エフィカシーが下がる「環境」に気をつける
エフィカシーを高める方法と合わせて、エフィカシーを下げる要因にも気をつけたいところです。その大きな1つが「環境」、特に周囲の人からの言葉です。あなたの挑戦に対して「どうせ無理」「やめておけ」と否定的な言葉をかけてくる人が周りにいると、エフィカシーは知らず知らず削られていきます。
これを防ぐには、大切なゴールをむやみに公言しないこと、そして自分を肯定し応援してくれる人や環境に身を置くことです。人は環境の影響を強く受けるので、誰のそばにいるかは、自己評価に直結します。否定的な言葉から自分を守り、前向きな環境を選ぶ。
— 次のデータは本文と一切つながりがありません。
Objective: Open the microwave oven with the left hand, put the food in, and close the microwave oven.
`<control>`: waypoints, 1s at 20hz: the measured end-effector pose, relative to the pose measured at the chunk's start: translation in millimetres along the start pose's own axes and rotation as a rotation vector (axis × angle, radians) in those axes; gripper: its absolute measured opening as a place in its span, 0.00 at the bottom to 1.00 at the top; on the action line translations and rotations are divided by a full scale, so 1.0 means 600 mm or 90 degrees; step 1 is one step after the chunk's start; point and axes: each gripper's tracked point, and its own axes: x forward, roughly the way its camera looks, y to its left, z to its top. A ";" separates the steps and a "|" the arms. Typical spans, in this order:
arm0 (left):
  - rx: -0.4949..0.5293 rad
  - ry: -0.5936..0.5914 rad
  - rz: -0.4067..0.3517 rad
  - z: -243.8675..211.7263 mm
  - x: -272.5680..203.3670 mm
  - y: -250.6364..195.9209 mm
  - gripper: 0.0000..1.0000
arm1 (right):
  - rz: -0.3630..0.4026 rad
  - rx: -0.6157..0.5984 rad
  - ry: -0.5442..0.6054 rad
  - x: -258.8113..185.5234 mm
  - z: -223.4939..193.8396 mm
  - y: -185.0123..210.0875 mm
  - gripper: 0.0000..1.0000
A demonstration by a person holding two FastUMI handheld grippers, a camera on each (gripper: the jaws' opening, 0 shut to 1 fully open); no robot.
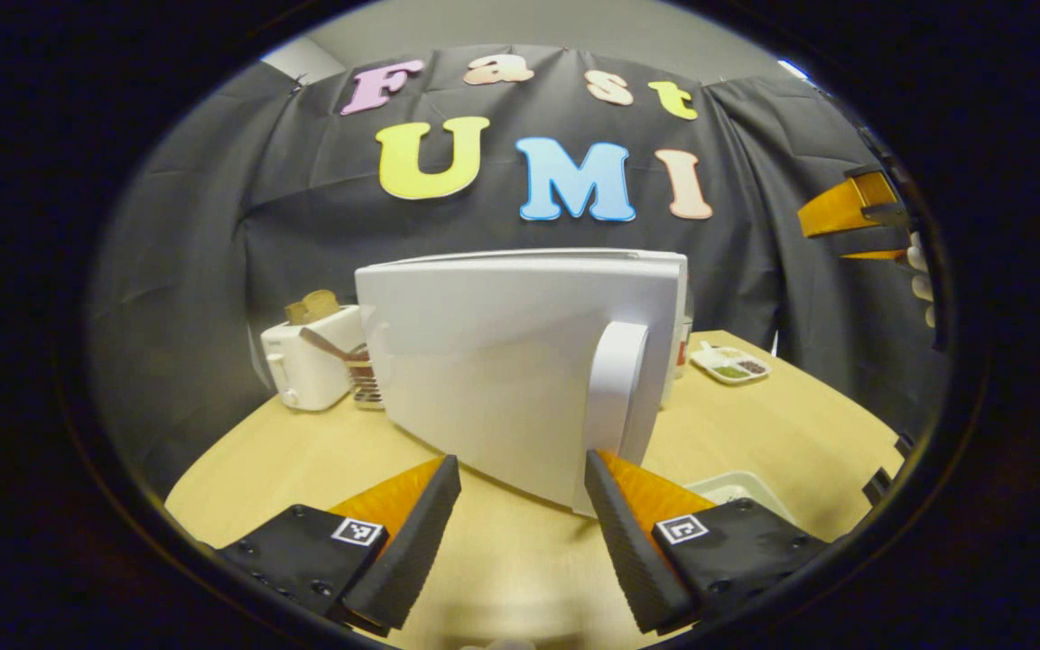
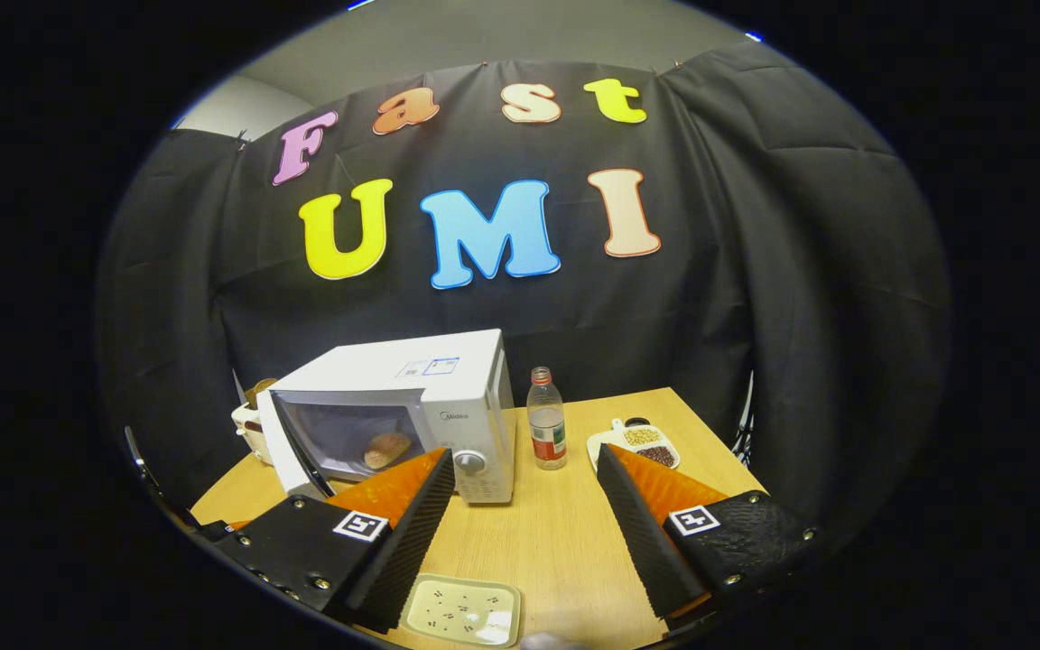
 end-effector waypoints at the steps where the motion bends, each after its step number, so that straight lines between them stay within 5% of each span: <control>1: 0.007 -0.004 -0.006 0.009 0.014 -0.011 0.94 | -0.005 0.001 0.002 0.002 -0.005 -0.012 0.97; 8: 0.014 -0.022 -0.039 0.048 0.110 -0.068 0.94 | -0.023 -0.009 -0.004 0.024 0.010 -0.047 0.97; 20: 0.001 -0.047 -0.021 0.095 0.237 -0.107 0.94 | -0.019 -0.019 -0.007 0.077 0.030 -0.058 0.97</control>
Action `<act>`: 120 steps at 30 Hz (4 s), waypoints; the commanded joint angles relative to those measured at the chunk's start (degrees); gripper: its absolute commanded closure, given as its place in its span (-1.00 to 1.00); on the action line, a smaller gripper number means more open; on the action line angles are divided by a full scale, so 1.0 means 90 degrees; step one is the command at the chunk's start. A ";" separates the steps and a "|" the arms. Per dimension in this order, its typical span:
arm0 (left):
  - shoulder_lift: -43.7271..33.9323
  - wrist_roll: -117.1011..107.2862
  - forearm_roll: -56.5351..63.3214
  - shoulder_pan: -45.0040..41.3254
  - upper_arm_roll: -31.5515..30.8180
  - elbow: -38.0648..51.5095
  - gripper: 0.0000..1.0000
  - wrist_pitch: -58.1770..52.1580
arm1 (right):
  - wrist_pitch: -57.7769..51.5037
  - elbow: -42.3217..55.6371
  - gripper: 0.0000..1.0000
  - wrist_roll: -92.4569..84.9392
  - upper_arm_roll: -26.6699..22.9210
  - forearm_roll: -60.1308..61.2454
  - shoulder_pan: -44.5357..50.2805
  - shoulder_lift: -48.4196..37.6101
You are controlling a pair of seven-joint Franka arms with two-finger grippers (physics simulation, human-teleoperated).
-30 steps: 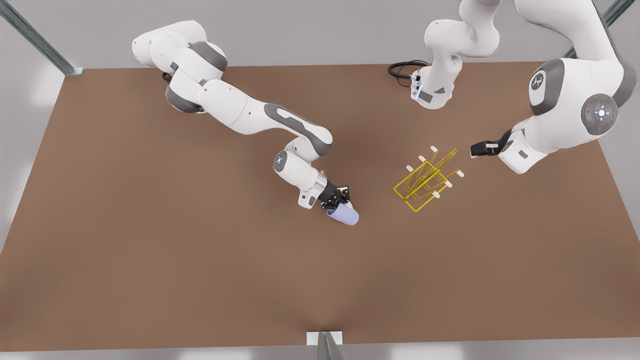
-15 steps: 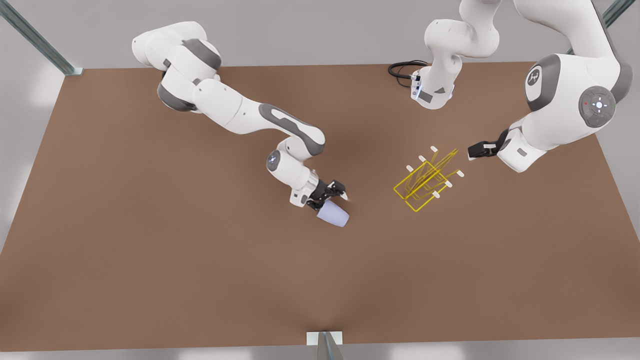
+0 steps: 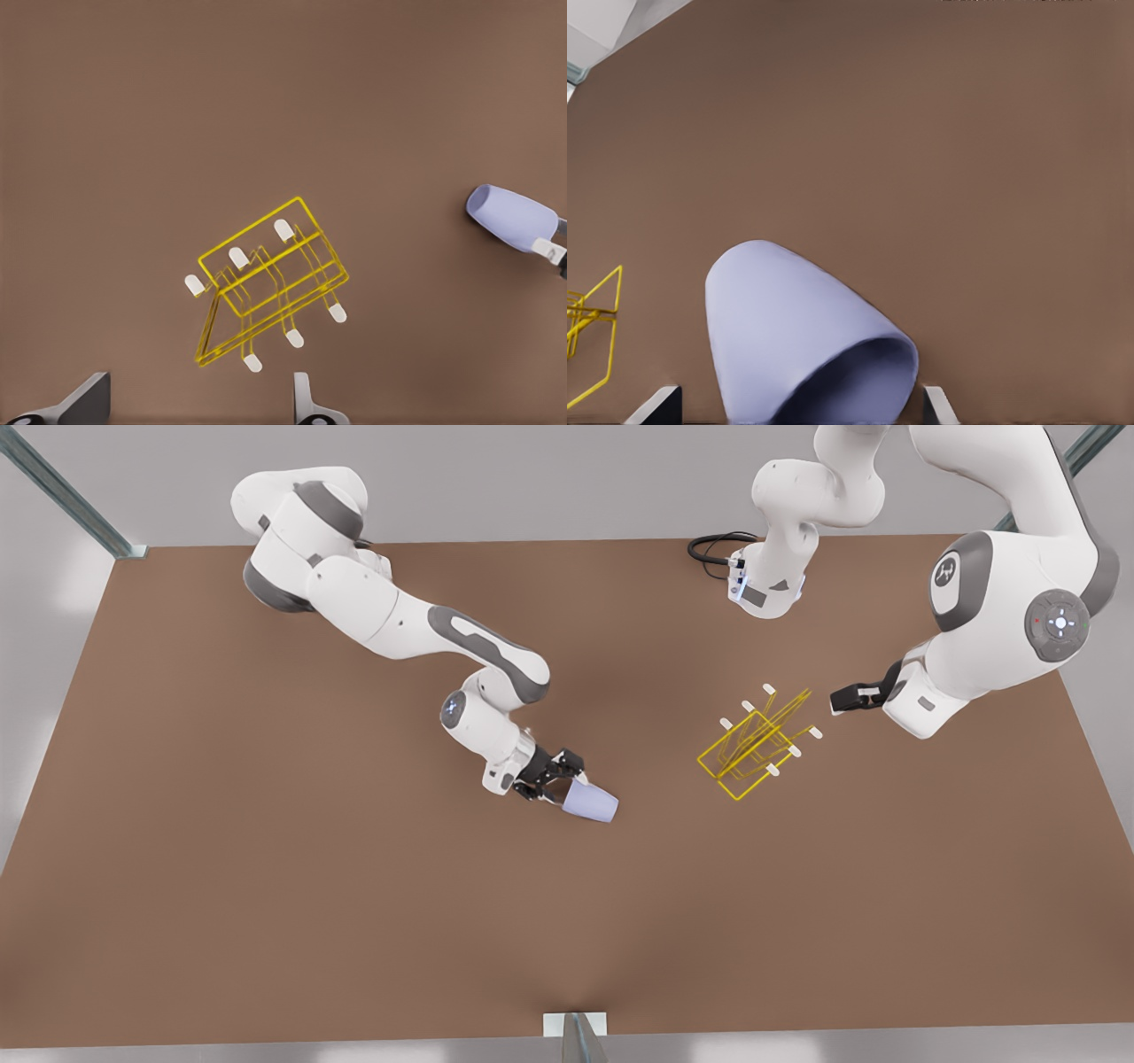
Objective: Place the cup on the cup holder
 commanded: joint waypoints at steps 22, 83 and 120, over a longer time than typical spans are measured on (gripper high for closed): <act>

これも、エフィカシーを高く保つための重要な戦略です。自分の可能性を信じてくれる人の近くにいることが、「自分にはできる」という感覚を育ててくれます。
まとめ──エフィカシーは、後から高められる
エフィカシーとは、自分のゴール達成能力に対する自己評価であり、挑戦するか諦めるかを左右する心のスイッチです。自己肯定感とは違い、未来の目標に紐づいた評価で、後天的に高められます。セルフトークを肯定的に変え、小さな成功体験を積み、現状の外のゴールを持つ。この3つで、「自分にはできる」と心から思える自分に近づいていけます。